- Recorded data
※

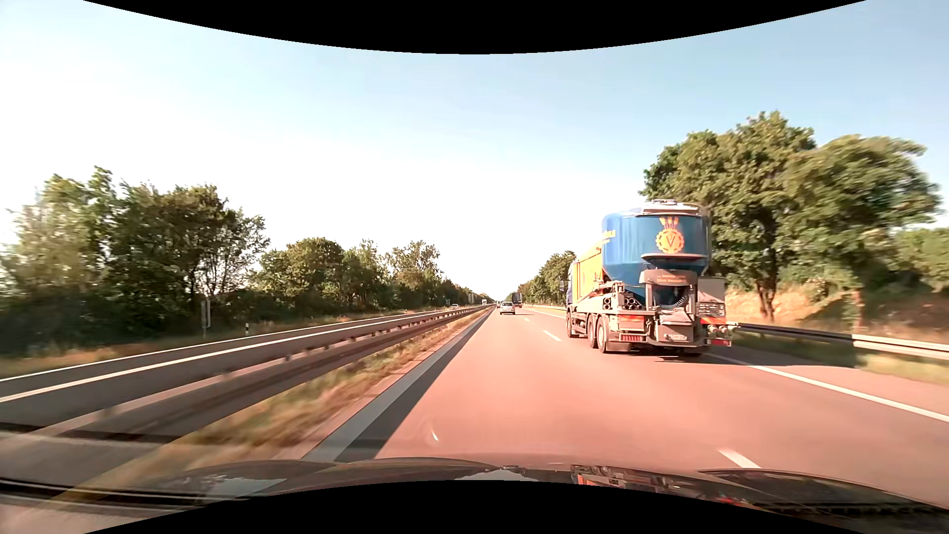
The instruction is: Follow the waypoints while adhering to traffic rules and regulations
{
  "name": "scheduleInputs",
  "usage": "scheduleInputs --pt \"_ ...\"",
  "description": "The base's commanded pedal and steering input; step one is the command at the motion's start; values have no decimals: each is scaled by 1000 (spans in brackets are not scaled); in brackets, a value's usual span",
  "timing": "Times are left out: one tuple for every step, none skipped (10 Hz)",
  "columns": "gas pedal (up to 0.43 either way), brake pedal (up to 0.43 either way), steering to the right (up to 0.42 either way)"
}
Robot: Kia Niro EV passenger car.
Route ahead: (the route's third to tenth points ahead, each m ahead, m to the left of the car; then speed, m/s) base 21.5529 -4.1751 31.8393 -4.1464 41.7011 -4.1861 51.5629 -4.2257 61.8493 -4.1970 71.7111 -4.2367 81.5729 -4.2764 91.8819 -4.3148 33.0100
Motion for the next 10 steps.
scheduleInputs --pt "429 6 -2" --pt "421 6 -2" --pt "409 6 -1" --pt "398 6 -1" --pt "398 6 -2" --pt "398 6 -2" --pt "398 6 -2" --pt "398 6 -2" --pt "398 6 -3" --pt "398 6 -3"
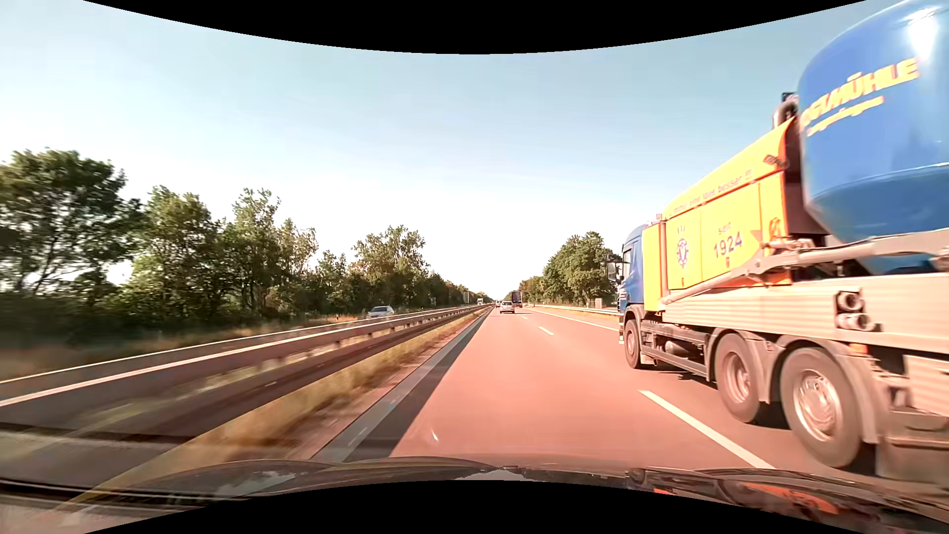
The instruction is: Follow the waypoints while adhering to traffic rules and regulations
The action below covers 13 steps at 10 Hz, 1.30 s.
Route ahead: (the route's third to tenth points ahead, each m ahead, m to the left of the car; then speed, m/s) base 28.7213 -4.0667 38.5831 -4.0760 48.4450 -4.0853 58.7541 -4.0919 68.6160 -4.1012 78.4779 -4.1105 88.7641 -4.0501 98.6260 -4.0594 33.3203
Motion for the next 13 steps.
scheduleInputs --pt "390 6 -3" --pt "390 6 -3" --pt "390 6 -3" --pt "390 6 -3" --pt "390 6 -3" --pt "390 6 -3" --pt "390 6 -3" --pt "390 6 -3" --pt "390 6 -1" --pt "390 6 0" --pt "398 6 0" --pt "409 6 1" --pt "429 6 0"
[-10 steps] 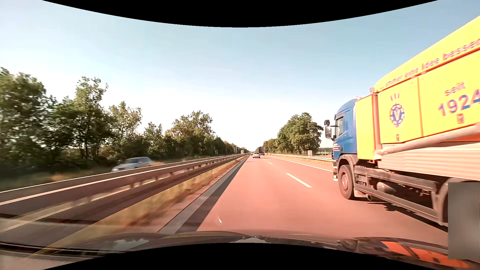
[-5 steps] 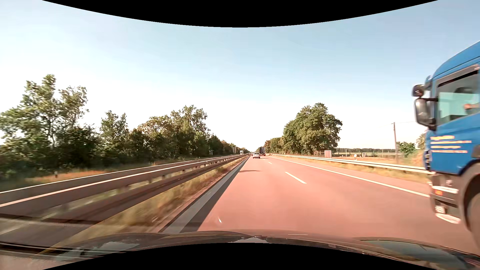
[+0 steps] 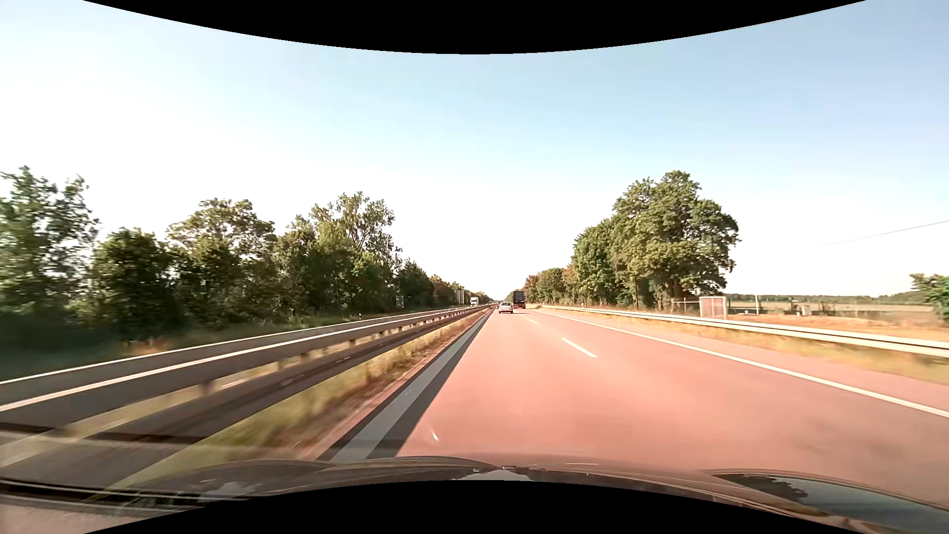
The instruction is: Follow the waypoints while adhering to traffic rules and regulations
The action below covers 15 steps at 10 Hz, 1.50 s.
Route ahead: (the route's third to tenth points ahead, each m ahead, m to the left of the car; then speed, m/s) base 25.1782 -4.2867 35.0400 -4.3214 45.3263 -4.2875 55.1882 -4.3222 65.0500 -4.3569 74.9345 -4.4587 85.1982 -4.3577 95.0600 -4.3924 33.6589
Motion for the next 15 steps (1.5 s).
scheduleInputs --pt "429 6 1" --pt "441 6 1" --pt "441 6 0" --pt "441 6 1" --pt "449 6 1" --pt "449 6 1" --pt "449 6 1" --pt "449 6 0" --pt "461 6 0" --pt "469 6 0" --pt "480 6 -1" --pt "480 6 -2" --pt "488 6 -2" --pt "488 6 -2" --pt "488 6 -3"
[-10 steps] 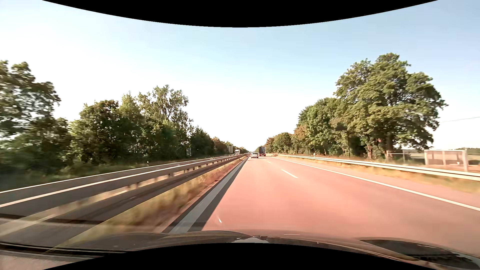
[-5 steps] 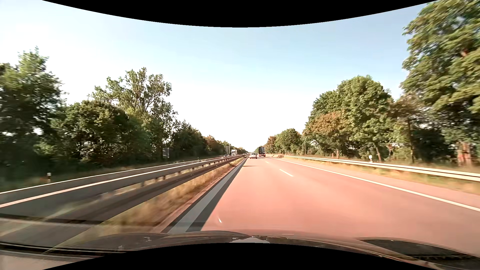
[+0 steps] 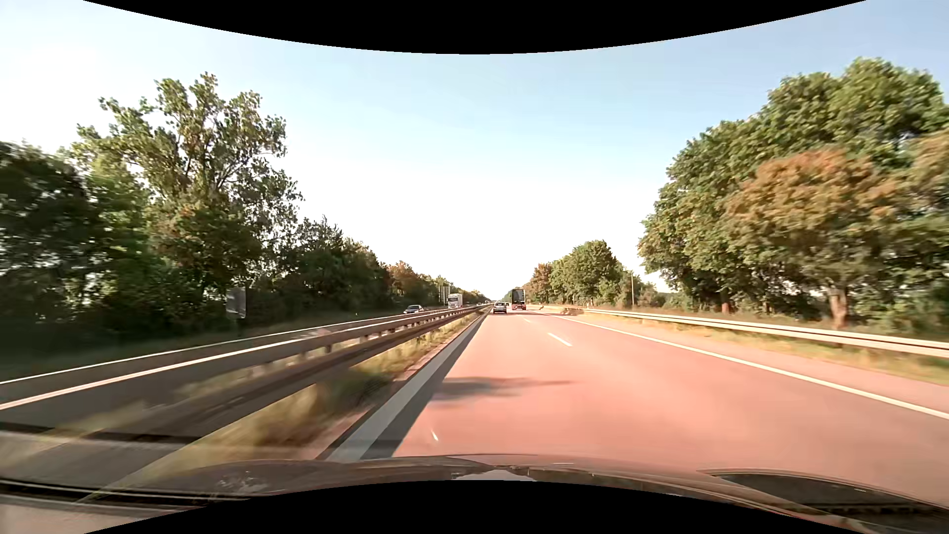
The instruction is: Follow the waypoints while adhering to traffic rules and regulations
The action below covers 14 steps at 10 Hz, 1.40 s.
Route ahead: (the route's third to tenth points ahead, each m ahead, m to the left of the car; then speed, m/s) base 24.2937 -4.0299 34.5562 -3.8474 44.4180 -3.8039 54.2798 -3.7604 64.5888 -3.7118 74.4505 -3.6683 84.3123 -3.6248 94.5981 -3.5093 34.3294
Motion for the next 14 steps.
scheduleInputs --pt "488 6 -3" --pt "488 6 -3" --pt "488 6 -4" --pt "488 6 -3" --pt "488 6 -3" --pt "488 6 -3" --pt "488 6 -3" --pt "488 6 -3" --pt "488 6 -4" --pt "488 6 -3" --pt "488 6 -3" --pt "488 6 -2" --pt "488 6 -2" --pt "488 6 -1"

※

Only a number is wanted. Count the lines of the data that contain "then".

4